Le Vif

Santé : faut-il encore fustiger les graisses ?

Par Nicolas Guggenbühl – Diététicien Nutritionniste

Professeur à l’Institut Paul Lambin (Haute Ecole Léonard de Vinci, Bruxelles) – Rédacteur en chef du magazine Food in Action et de son media web www.foodinaction.com


Les graisses ou lipides sont la forme la plus concentrée d’énergie (9 kcal par gramme, contre 4 kcal/g pour les glucides et les protéines), on conçoit donc aisément qu’en excès, elles contribuent au déséquilibre de la balance énergétique. Cela fait plus d’un demi-siècle que bien des recommandations nutritionnelles attirent l’attention sur la nécessité de réduire l’apport en graisses. Une des conséquences est un déplacement de l’apport énergétique vers les glucides, notamment les sucres, ce qui n’est pas forcément bénéfique, et pourrait même avoir des conséquences fâcheuses.

Diététique évolutive

La diététique n’est pas une science exacte, et son évolution est intimement liée à la connaissance des relations entre l’alimentation et la santé. Elle n’est pas figée, mais évolutive, et doit pouvoir constamment se remettre en question. Or, il apparait aujourd’hui de plus en plus clairement qu’une alimentation fortement allégée en graisses ne peut plus être consi-dérée comme le modèle de références en matière d’alimentation saine. Rappelons que le fameux régime méditerranéen des années soixante – qui est devenu un modèle de référence – comportait près de 40 % de l’énergie sous forme de lipides, soit un niveau compa-rable à ce qui est consommé actuellement en Belgique. Dans leurs dernières recommandations nutritionnelles, nos voisins français ont remonté la limite maximale de la part des graisses à 40 % de l’apport énergétique, alors qu’elle est encore fixée à 30 % dans de nombreux pays.

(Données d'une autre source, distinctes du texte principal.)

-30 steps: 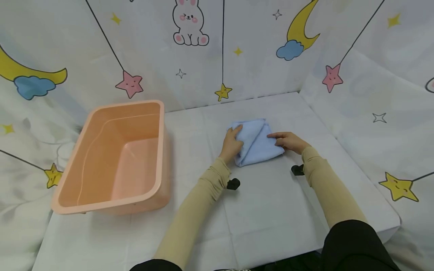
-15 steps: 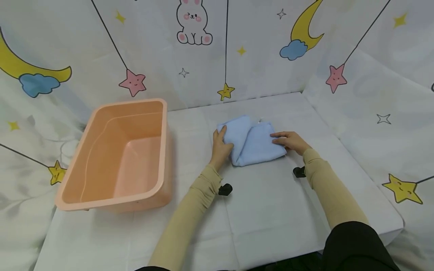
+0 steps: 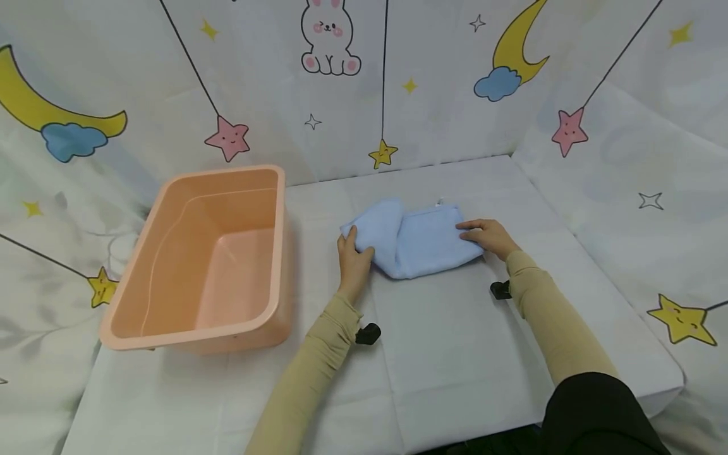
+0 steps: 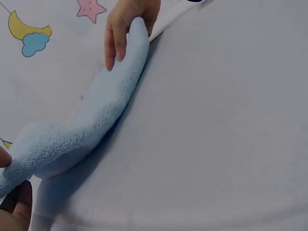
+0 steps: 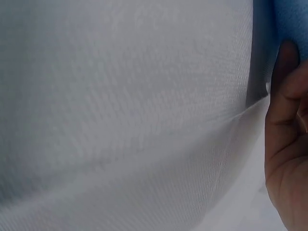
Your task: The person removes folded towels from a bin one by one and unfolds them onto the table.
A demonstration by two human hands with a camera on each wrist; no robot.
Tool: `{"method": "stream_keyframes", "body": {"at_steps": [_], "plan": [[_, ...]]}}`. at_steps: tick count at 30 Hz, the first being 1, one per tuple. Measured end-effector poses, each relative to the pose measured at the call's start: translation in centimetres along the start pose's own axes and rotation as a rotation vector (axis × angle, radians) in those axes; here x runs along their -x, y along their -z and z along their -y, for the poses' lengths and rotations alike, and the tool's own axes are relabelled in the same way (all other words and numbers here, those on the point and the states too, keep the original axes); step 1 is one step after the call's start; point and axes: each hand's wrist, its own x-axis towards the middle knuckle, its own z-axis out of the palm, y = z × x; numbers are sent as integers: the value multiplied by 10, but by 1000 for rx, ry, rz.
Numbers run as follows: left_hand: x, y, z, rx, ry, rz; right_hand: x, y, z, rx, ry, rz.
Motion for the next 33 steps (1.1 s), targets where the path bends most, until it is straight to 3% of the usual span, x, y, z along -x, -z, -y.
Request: {"method": "stream_keyframes", "body": {"at_steps": [7, 11, 21, 30, 33], "plan": [[7, 18, 4, -4, 44, -79, -3, -2, -1, 12, 16, -11], [9, 28, 7, 29, 57, -86, -3, -3, -2, 18, 22, -25], [13, 46, 18, 148, 61, -54, 3, -1, 1, 36, 15, -41], [18, 55, 19, 77, 121, 27, 6, 2, -4, 29, 17, -62], [21, 60, 19, 13, 142, 39, 7, 4, -8, 40, 36, -86]]}}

Moins gras ou mieux gras ?

Le principal problème actuel ne réside pas tant dans la quantité de graisses que dans sa qualité. Ici aussi, certains préceptes volent en éclat : les acides gras saturés, tant décriés pour leur effet sur le taux de cholestérol, ne sont plus vus de manière aussi homogène. Car si cer-tains d’entre eux (les C12, C14 et C16) sont effectivement reconnus comme néfastes pour les vaisseaux, d’autres (C18) sont tout à fait neutres, et d’autres encore (C4) pourraient même présenter certains effets bénéfiques. Ce qui pourrait expliquer que la relation couramment admise entre graisses saturées et maladies cardiovasculaires n’a pu être mise en évidence dans les travaux récents. L’amélioration de l’alimentation ne passe pas par une réduction de la proportion de graisses, au risque de laisser trop de place aux glucides qui, trop souvent, sont issus de céréales raffinées et de sucres ajoutés, mais bien par une meilleure composition de la ration des lipides. Concrètement, elle s’obtient en privilégiant les sources de graisses d’origine végétale (huiles, noix, graines…), sans pour autant devoir adopter un régime végétarien. Le poisson est une source d’oméga-3 pratiquement irremplaçable. Et les produits laitiers (lait, yaourt, fromages…) ont leur place, leur consommation n’étant pas associée à une augmentation du risque cardiovasculaire, contrairement à ce que laisserait supposer leur teneur en acides gras saturés. Par contre, les huiles hydrogénées utilisées dans l’industrie contenant des acides gras trans sont clairement identifiées comme nuisibles et gagneraient à être supprimées.

Fausse route

Certaines huiles, comme l’huile de palme, sont pointées du doigt en raison de leur richesse en acides gras saturés. La stigmatisation d’une source d’acides gras saturés n’a cependant pas beaucoup de sens, car l’alimentation est un tout, et l’équilibre peut très bien s’obtenir en composant entre autres avec de l’huile de palme, des produits laitiers autres qu’à 0 % de matières grasses, et même un peu de chocolat ! Ce qui compte, c’est certes d’éviter les excès d’acides gras saturés (sans devoir les supprimer), mais aussi de s’assurer d’une teneur suffisante en graisses mono- et polyinsaturées. Faire une fixation sur une huile en particulier, et envisager de la taxer, n’a pas beaucoup de sens. Ou alors, il faudrait taxer aussi le beurre, les produits laitiers entiers, le beurre de cacao, le chocolat… Et jusqu’à présent, il y a peu ou pas d’évidence indiquant que de telles mesures changent le problème de fond, à savoir une consommation calorique excessive et un niveau de sédentarité croissant.